Friday, January 29, 2010

Random Musing Before Shabbat – Beshallakh 5770 – War Chants

Here it is, Shabbat Shirah, the Shabbat of Song, and I am deeply troubled by the roots of music in the holy texts of our tradition. Both the parasha and the haftarah  contain songs (or poems, or whatever  you wish to call them) that celebrate victory achieved through the deaths of “the other.”

The poetry is stunning – lyrical in its original Hebrew, and full of great poetic imagery. That is, if you can stand imagery of horses and riders being thrown to their drowning deaths.

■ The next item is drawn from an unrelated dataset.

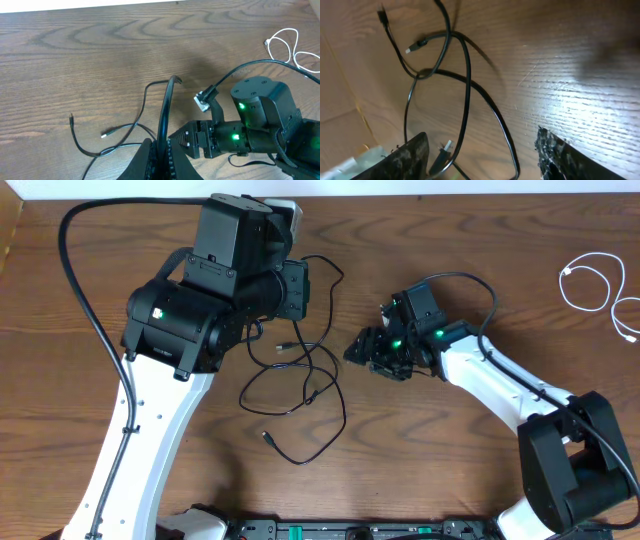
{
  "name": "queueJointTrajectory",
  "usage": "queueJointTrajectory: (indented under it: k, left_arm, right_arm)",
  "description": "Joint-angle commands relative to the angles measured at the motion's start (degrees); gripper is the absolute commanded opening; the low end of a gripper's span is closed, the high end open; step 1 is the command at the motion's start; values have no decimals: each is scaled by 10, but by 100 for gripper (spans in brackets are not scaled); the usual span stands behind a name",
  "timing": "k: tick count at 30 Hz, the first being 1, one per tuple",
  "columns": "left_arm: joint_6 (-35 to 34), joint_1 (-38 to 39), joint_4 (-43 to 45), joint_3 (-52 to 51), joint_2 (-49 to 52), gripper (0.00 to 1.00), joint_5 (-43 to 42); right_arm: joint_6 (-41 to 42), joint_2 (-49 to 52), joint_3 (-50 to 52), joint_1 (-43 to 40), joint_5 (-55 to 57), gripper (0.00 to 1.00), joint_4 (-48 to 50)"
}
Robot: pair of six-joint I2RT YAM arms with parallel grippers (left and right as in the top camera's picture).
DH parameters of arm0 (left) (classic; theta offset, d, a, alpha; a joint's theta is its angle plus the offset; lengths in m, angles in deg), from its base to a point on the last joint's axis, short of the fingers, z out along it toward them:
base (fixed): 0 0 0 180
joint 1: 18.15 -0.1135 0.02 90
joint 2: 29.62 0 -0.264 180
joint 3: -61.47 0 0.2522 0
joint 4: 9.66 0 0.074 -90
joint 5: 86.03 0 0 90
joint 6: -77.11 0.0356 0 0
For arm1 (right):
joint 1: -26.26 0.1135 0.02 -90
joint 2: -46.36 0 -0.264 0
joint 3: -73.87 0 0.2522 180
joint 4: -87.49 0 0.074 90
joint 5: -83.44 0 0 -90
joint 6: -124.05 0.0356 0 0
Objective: Untangle cables
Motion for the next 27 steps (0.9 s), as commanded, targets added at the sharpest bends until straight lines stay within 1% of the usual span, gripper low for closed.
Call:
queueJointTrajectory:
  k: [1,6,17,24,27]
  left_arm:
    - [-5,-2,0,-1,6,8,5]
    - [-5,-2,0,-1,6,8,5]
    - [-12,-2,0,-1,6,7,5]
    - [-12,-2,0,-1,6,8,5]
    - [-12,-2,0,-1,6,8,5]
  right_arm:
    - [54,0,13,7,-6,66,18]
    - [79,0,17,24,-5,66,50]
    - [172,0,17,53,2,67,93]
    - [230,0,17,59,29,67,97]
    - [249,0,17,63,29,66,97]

Moses and the men engage in a long, structured, stylistic celebratory war chant, that which we called the Shirat HaYam, the song of the sea. Many like to point to the shorter, succinct chant of Miriam and the women as being older (and perhaps superior.) That is, if superior to you still involves

Sing to the Lord, for He has triumphed gloriously;
Horse and driver He has hurled into the sea.

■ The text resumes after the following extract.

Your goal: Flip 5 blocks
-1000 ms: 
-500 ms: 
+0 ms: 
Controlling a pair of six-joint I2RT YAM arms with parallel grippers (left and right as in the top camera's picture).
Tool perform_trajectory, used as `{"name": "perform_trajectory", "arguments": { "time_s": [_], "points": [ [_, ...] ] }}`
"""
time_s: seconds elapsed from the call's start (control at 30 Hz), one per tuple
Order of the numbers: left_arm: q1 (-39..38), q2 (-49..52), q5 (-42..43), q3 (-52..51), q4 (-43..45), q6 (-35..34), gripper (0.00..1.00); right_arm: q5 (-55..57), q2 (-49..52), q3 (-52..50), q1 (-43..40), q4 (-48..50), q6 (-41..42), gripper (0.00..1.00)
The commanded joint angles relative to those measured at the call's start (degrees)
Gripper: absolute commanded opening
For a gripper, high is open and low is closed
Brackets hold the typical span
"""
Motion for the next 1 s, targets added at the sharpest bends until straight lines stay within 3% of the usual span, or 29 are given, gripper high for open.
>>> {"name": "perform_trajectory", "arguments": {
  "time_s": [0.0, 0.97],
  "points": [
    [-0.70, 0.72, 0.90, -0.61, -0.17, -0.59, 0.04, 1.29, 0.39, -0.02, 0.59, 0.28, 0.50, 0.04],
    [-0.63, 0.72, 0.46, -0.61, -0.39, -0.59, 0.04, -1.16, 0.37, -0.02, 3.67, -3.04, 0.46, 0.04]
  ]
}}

There’s a pretty picture…NOT.

The roots of Jewish song are in celebrations of military victories involving crushing defeats of the enemy? I’m not so thrilled about that.

It doesn’t end there. Think of all the Hanukkah songs, Purim songs, and more that similarly celebrate good endings for us at the price of bad endings for others.

Now admittedly, Jewish music has come a long way since Ashira L’Ad*nai ki ga-o ga-ah, Mi Khamokha, and the rest. Still, we have Zionist hymns, Israeli songs of war (and peace) and others that continue the trend. Sure, there are plenty of songs about peace, pursuing peace, and the general sentiment nowadays seems generally less militaristic. Maybe we’ve realized the futility of writing celebratory war songs in an age when war could very well mean the end of everything. (As Tom Lehrer says in his introduction to “So Long Mom, ” “if we’re going to start writing any WW3 songs, we’d better start writing them now.”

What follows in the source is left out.